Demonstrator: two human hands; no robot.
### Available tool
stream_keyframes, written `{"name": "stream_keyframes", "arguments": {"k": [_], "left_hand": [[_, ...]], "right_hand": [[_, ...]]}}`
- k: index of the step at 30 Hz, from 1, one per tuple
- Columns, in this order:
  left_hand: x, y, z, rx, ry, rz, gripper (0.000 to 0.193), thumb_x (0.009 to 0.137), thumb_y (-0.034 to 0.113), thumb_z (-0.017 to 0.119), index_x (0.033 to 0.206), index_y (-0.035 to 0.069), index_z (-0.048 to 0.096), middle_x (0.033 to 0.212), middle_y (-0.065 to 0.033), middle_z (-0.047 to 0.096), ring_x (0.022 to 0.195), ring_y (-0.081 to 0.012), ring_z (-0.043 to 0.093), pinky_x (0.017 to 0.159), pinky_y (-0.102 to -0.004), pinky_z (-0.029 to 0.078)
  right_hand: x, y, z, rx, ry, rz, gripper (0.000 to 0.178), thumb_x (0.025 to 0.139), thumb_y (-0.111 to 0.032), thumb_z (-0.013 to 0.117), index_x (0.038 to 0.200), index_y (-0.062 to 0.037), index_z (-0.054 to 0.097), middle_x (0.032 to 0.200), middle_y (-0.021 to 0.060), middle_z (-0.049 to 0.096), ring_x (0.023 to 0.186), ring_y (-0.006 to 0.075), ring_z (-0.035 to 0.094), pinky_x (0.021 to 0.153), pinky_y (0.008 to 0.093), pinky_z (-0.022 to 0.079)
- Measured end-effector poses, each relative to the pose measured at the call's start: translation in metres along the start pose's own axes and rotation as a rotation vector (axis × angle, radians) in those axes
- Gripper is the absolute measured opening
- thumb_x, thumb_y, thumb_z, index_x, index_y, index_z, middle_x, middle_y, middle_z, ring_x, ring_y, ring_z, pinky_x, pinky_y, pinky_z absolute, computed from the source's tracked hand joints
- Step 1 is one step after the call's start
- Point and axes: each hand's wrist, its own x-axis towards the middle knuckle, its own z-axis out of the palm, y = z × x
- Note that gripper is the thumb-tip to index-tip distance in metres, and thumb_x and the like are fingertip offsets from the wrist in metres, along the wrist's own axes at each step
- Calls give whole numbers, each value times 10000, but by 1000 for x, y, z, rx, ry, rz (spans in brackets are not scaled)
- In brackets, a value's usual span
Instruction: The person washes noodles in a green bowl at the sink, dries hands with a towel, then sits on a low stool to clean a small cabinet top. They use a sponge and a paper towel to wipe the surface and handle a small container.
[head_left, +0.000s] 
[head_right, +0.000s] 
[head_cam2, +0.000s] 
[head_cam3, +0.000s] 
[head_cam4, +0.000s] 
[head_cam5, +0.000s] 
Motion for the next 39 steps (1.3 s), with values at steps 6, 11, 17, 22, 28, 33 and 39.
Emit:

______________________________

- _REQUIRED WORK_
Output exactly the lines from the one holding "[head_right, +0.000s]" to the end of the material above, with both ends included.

- _EXPECTED ANSWER_
[head_right, +0.000s] 
[head_cam2, +0.000s] 
[head_cam3, +0.000s] 
[head_cam4, +0.000s] 
[head_cam5, +0.000s] 
Motion for the next 39 steps (1.3 s), with values at steps 6, 11, 17, 22, 28, 33 and 39.
Emit:

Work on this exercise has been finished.